• **Task objective**:
All of the data below is to be repeated exactly, except for the pictures.

• **Data section**:

______

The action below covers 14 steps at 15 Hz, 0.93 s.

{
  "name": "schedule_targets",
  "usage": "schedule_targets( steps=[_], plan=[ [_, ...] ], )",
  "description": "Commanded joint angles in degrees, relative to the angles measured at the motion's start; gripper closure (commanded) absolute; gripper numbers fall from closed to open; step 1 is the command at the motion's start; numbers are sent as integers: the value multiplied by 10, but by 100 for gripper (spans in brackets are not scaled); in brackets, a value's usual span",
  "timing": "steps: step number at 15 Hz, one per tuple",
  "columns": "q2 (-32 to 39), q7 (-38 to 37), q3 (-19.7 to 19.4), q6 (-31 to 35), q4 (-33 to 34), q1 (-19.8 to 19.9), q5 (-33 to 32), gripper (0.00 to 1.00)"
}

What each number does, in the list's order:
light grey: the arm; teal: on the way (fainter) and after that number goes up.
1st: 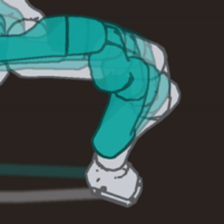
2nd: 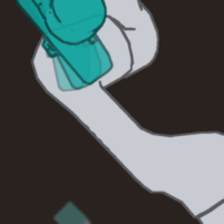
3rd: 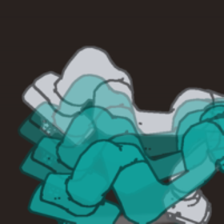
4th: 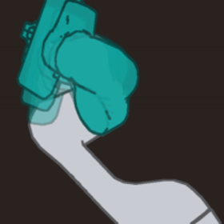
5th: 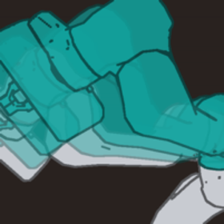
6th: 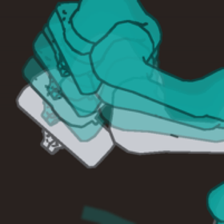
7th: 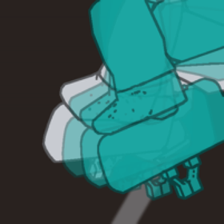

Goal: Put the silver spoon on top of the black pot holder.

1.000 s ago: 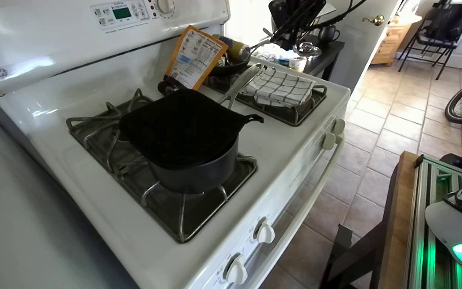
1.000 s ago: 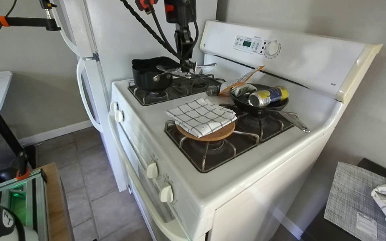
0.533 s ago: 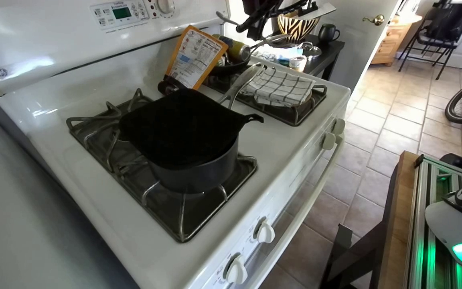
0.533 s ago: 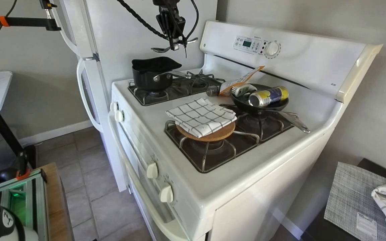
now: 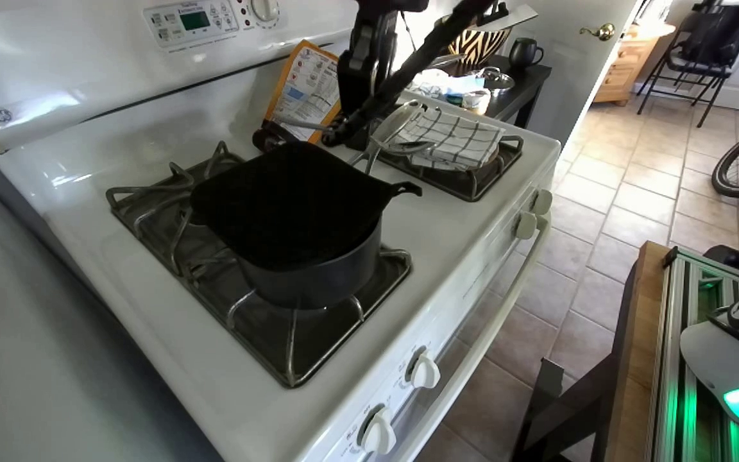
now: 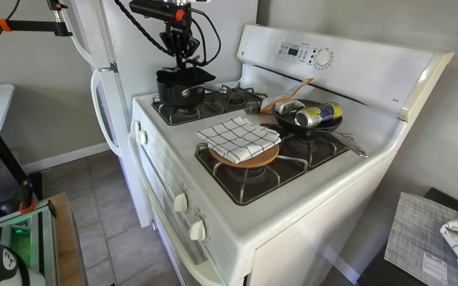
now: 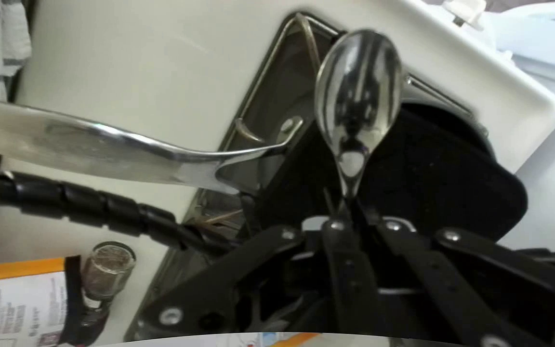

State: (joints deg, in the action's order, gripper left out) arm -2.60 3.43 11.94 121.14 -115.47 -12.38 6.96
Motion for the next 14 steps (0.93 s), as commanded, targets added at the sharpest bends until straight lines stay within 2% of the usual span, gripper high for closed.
schedule_targets(
  steps=[1, 8, 14],
  plan=[
    [12, 69, 7, -23, 19, -9, 4, 98],
    [54, 105, 12, -18, 54, -10, -43, 98],
    [84, 64, 19, 21, 72, -19, -86, 98]
  ],
)
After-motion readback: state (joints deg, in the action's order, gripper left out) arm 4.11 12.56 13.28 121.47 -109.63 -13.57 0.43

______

• **Answer for this exercise**:
The action below covers 14 steps at 15 Hz, 0.93 s.

{
  "name": "schedule_targets",
  "usage": "schedule_targets( steps=[_], plan=[ [_, ...] ], )",
  "description": "Commanded joint angles in degrees, relative to the angles measured at the motion's start; gripper closure (commanded) absolute; gripper numbers fall from closed to open; step 1 is the command at the motion's start; numbers are sent as integers: the value multiplied by 10, but by 100 for gripper (spans in brackets are not scaled); in brackets, a value's usual span",
  "timing": "steps: step number at 15 Hz, one per tuple",
  "columns": "q2 (-32 to 39), q7 (-38 to 37), q3 (-19.7 to 19.4), q6 (-31 to 35), q4 (-33 to 34), q1 (-19.8 to 19.9), q5 (-33 to 32), gripper (0.00 to 1.00)"
}

What each number does, in the list's order:
light grey: the arm; teal: on the way (fainter) and after that number goes up.
1st: 
2nd: 
3rd: 
4th: 
5th: 
6th: 
7th: 

Goal: Put the silver spoon on top of the black pot holder.

1.000 s ago: 
1.000 s ago: 
0.533 s ago: 
0.533 s ago: 
now: 
now: 
now: 

State: (joints deg, in the action's order, gripper left out) arm -2.60 3.43 11.94 121.14 -115.47 -12.38 6.96
Motion for the next 14 steps (0.93 s), as commanded, targets added at the sharpest bends until straight lines stay within 2% of the usual span, gripper high for closed.
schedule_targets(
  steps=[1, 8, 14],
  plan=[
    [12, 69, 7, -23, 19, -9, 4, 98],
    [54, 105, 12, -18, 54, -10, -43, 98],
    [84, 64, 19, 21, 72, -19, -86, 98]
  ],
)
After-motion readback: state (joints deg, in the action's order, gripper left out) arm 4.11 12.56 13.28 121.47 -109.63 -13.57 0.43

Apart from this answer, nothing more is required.